Installing FreeS/WAN on SuSE Systems

If you run SuSE with a stock kernel, simply install the package freeswan.rpm from the sec series. Make sure the kernel version of the ipsec.o module matches that of the SuSE kernel you run. The quick way to double-check your system's kernel version is with the command uname -av.

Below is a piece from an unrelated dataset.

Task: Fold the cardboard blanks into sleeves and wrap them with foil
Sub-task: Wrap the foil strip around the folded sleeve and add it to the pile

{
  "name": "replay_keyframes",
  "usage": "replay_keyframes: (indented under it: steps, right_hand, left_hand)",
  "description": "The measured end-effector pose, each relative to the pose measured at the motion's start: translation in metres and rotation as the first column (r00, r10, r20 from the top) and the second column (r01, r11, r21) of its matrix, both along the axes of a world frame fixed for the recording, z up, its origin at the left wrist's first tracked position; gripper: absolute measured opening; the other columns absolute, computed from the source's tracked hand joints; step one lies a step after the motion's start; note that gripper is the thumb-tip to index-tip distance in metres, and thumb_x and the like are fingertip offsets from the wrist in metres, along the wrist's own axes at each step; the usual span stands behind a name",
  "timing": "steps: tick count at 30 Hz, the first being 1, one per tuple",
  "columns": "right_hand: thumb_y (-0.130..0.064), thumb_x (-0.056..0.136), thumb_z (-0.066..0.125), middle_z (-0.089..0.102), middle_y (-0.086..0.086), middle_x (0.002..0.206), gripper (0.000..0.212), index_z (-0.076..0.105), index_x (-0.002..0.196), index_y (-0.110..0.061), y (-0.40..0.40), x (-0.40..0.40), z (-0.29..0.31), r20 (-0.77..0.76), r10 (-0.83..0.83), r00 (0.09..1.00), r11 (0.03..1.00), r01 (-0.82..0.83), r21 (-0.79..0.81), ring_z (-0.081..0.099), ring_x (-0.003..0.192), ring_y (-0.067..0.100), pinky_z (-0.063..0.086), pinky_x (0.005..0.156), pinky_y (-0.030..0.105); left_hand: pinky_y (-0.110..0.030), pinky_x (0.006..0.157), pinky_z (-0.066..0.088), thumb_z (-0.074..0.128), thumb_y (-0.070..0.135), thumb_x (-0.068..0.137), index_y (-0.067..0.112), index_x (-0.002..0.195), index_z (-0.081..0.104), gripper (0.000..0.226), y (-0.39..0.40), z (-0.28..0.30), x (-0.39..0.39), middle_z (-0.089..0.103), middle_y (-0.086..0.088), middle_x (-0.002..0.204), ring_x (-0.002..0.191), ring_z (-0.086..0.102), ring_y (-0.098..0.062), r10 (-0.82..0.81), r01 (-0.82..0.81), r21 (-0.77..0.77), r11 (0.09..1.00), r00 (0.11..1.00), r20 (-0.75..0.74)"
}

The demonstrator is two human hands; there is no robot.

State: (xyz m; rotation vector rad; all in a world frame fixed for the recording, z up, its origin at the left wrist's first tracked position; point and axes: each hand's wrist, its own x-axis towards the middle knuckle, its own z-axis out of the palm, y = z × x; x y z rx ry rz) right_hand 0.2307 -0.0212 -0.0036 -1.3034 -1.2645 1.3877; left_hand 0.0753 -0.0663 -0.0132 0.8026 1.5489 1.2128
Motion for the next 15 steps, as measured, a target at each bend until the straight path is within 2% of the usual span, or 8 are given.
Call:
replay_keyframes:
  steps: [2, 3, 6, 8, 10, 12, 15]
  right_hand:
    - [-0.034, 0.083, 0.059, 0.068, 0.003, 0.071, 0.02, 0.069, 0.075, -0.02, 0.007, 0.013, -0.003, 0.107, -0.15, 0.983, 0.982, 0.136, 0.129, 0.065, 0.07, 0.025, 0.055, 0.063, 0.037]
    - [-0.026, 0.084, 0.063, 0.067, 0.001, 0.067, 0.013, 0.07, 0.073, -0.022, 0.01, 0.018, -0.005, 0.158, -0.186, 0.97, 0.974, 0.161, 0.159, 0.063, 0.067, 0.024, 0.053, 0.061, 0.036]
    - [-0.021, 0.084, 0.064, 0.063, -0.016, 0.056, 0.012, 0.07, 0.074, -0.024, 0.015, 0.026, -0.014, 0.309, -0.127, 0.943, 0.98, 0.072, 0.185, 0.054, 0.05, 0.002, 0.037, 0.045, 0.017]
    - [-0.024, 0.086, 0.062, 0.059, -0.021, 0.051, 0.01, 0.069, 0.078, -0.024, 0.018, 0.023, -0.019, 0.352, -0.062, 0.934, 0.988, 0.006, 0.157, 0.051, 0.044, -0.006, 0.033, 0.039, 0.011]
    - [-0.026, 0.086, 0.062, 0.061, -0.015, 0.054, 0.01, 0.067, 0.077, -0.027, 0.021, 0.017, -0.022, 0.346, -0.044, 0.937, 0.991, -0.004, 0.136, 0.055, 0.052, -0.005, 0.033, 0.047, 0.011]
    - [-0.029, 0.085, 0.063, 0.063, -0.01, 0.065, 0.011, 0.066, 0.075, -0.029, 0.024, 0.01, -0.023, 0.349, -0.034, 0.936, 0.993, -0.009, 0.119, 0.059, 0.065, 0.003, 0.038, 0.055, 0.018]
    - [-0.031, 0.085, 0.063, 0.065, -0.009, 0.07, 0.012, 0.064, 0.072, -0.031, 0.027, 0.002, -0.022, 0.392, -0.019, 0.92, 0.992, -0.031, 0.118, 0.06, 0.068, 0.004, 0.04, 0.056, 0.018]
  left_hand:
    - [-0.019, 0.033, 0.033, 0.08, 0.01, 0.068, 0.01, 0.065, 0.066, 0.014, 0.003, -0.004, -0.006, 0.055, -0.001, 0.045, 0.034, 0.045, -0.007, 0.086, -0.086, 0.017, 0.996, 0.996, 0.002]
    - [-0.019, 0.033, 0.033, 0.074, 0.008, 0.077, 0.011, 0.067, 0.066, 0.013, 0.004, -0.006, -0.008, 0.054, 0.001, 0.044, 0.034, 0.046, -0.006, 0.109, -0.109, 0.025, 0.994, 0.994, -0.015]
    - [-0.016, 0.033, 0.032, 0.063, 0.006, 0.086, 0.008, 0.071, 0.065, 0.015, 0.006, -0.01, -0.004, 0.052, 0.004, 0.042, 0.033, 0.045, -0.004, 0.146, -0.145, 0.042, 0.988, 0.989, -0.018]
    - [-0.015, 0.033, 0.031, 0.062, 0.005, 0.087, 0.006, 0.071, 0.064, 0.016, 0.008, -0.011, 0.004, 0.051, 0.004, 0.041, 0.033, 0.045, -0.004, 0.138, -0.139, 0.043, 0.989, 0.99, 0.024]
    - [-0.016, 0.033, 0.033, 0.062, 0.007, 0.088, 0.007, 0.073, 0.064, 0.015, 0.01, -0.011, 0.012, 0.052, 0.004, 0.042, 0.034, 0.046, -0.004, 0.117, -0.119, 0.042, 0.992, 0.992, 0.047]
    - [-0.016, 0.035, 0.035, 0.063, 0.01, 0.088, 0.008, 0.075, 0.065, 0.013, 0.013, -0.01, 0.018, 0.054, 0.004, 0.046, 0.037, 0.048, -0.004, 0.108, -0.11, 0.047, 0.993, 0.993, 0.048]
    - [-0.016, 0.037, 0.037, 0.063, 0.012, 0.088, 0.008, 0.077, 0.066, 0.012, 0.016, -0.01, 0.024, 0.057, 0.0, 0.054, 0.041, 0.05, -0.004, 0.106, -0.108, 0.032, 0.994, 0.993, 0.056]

To see the kernel version of your not-yet-installed freeswan.rpm package, use this command:

rpm -ql -p ./freeswan.rpm |grep ipsec.o

The kernel version will be indicated by the pathname to this file, e.g., /usr/lib/modules/2.2.18/ipv4/ipsec.o.

If the kernel versions match up, install the package with rpm, like this:

rpm -Uvh ./freeswan.rpm

Next, enable IPSec by opening /etc/rc.config and setting the variable START_IPSEC to “yes”.

Now it's time to replace the sample host key (RSA signing key pair) that was probably installed on your system by the FreeS/WAN RPMs. (If the creation date of /etc/ipsec.secrets is earlier than today's date, you need new keys.) The commands to do this for FreeS/WAN versions 1.92 and higher are:

mv /etc/ipsec.secrets /etc/ipsec.secrets.test
ipsec newhostkey --hostname
--output /etc/ipsec.secrets --bits 2192

You will, of course, replace my.host.FQDN with your host's fully qualified domain name, e.g., george.wiremonkeys.org.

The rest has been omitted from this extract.